=== EXERCISE DESCRIPTION ===
Would you repeat the whole listing exactly?

------ COLLECTED MATERIAL ------

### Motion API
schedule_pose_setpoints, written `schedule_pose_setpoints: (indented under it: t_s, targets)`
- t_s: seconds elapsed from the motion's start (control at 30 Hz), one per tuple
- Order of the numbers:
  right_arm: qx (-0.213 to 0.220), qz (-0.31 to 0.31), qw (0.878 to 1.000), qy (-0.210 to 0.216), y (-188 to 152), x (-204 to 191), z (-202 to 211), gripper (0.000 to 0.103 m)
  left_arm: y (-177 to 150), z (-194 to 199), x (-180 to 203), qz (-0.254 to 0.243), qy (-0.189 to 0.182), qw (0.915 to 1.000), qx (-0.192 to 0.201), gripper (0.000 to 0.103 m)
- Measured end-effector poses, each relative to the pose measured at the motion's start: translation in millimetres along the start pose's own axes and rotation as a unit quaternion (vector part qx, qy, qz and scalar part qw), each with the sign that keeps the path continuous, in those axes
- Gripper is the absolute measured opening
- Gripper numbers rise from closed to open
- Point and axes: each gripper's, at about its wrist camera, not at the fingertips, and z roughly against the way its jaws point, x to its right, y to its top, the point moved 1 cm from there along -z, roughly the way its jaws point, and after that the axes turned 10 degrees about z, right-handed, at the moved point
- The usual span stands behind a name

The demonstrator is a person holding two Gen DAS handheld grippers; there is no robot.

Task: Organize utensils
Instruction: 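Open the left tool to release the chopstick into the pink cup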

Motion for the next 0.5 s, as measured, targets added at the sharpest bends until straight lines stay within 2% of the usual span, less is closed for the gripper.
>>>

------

=== TASK RESULT ===
### Motion API
schedule_pose_setpoints, written `schedule_pose_setpoints: (indented under it: t_s, targets)`
- t_s: seconds elapsed from the motion's start (control at 30 Hz), one per tuple
- Order of the numbers:
  right_arm: qx (-0.213 to 0.220), qz (-0.31 to 0.31), qw (0.878 to 1.000), qy (-0.210 to 0.216), y (-188 to 152), x (-204 to 191), z (-202 to 211), gripper (0.000 to 0.103 m)
  left_arm: y (-177 to 150), z (-194 to 199), x (-180 to 203), qz (-0.254 to 0.243), qy (-0.189 to 0.182), qw (0.915 to 1.000), qx (-0.192 to 0.201), gripper (0.000 to 0.103 m)
- Measured end-effector poses, each relative to the pose measured at the motion's start: translation in millimetres along the start pose's own axes and rotation as a unit quaternion (vector part qx, qy, qz and scalar part qw), each with the sign that keeps the path continuous, in those axes
- Gripper is the absolute measured opening
- Gripper numbers rise from closed to open
- Point and axes: each gripper's, at about its wrist camera, not at the fingertips, and z roughly against the way its jaws point, x to its right, y to its top, the point moved 1 cm from there along -z, roughly the way its jaws point, and after that the axes turned 10 degrees about z, right-handed, at the moved point
- The usual span stands behind a name

The demonstrator is a person holding two Gen DAS handheld grippers; there is no robot.

Task: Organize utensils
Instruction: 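Open the left tool to release the chopstick into the pink cup
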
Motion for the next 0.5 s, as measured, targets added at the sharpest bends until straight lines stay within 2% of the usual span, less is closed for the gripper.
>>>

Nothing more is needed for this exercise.